College-bound students have opportunities to earn college credit during their tenure at RRHS. Like many schools in Washington State, River Ridge lets its students to participate in the Running Start program, allowing them to attend college classes while simultaneously satisfying high school graduation requirements. River Ridge Running Start participants attend nearby South Puget Sound Community College in its Tumwater or Hawks Prairie campuses or at Pierce College in Lakewood.

Career-minded students interested in a vocational education are able to attend classes at New Market Vocational Skills Center in Tumwater.

===Graduation Ceremony===

Every year River Ridge has a formal graduation ceremony held at the St Martin's Pavilion in Lacey, WA.

== Activities ==

=== Arts ===

River Ridge has two choirs (Concert and Symphonic), two string orchestras, and three band classes (Concert Band, Wind Ensemble, and Jazz Ensemble). Pep Band is run through fall and winter for football and basketball. Since the 2008–09 school year, River Ridge hosts a taiko ensemble through The River Ridge Taiko Project.

The River Ridge Theater Department, produces at least five works a year, including at least one full-length musical. There also is an annual student-produced and directed Student Works production, made solely of student created one act plays and dances. The Educational Theatre Association has named River Ridge an Outstanding School in 2004, the same year that Dr. James Koval and Carolyn Lint, the superintendent and assistant superintendent were awarded that 2004 Administrator's Award.

=== Athletics===

The River Ridge Hawks compete as a 3A-division member of the South Sound Conference in District 3 as organized by the WIAA. It was formerly aligned with the Narrows League as a 3A school from 1993 to 1999 and the Pac 9 League as a 4A school from 1999 to 2006. The Hawks use a version of East Carolina University's "E.C. Victory" as its fight song; it previously used "Indiana, Our Indiana".
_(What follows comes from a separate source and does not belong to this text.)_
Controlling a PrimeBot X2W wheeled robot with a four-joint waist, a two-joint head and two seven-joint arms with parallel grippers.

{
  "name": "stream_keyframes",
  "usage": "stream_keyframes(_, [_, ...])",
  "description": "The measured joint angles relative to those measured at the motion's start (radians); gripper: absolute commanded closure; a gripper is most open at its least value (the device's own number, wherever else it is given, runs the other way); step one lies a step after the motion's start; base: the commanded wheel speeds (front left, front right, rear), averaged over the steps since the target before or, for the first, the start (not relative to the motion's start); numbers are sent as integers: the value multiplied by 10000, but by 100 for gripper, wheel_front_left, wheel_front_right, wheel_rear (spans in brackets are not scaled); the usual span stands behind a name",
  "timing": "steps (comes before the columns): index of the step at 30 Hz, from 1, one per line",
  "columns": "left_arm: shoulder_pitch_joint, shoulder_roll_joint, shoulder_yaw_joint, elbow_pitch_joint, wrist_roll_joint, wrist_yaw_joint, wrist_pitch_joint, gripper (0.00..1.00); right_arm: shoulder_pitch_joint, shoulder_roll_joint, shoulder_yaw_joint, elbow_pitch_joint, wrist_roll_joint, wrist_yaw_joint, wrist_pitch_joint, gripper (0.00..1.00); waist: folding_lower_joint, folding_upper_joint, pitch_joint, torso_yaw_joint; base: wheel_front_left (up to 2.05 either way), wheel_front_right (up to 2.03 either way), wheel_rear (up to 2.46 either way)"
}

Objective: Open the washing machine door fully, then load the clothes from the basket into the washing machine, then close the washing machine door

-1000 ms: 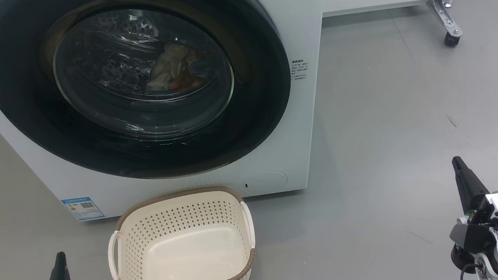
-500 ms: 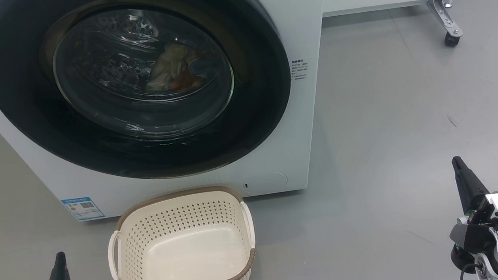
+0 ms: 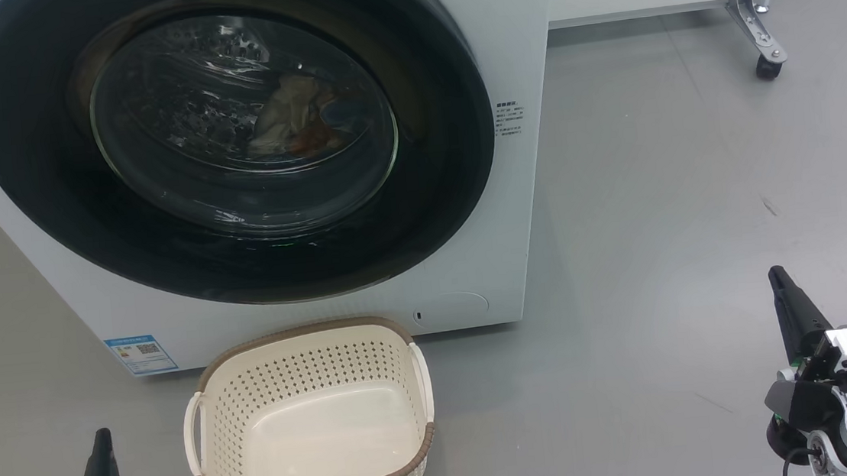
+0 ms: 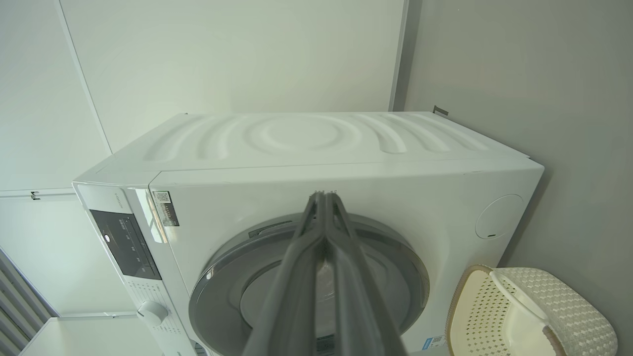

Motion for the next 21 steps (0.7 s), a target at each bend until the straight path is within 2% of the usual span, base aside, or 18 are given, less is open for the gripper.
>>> stream_keyframes(21, [0, -2, 2, 0, -2, 0, 0, 100, 0, 2, -6, 2, 0, 2, 0, 100, 0, 0, 0, 0, 0, 0, 0])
The school's track team, under the lead of coach Phil Lonborg, has been known for winning league championships every year, Boy's District Championships in 2007 and 2009, and has won back to back Girls' State Track and Field Championships in 1994 and 1995. Girls' Basketball and Volleyball have also been very successful from 2003–2007. The baseball team has seen recent success as well by winning 2 league titles in 2004 & 2006, a district title in 2008, and have made three playoff appearances since 2004 including a 5th place state finish in 2006. In 2007, the Girls' Basketball team won the State 2A Championship while the Boys Basketball team went on to win 3rd place. 2008 marks the second consecutive year that both teams qualified for the state tournament.

State Championships
| Season | Sport | Number of Championships | Year(s) |
| Fall |  | 0 |  |
| Winter | Basketball, girls | 3 official, 1 WBF | 2005*, 2007, 2008, 2010 |
| Spring | Track and Field, girls | 2 | 1994, 1995 |
| other | Dance/Drill | 1 | 2007 (Hip-hop) |
| Total |  | 6 |

- originally awarded 2nd place, revised to "won by fault" after Chief Sealth High School team stripped of first place, title is officially vacant

State Tournament runner-up results and appearances
- Girls Swimming- 8th, 2006; 5th, 2007 (based on individual races)
- Baseball - 5th, 2006; DNP, 2008
- Basketball, Boys - DNP, 2001; 3rd, 2007; DNP, 2008; 3rd, 2009
- Basketball, Girls - DNP, 2004; 5th, 2006;
- Fastpitch - DNP, 2007; 7th, 2008
- Football - Lost QF, 1998; Lost qualifier, 2004;
- Track & Field, Boys - 7th, 1994; 6th, 1995; 4th, 1999; 3rd, 2000; 5th, 2001; 5th, 2004; 6th, 2007;
- Track & Field, Girls - 7th, 1996; 8th, 2000; 4th, 2001; 7th, 2007;
- Volleyball - 3rd, 1995; 6th, 2003
- Wrestling - 12th, 2003; 12th, 2006; 2nd, 2014; 5th,2014

Academic State Championships
- Boys Tennis - 2005
- Boys Golf - 2005

==Notable alumni==
- Jerramy Stevens, former tight end for Tampa Bay Buccaneers and Seattle Seahawks.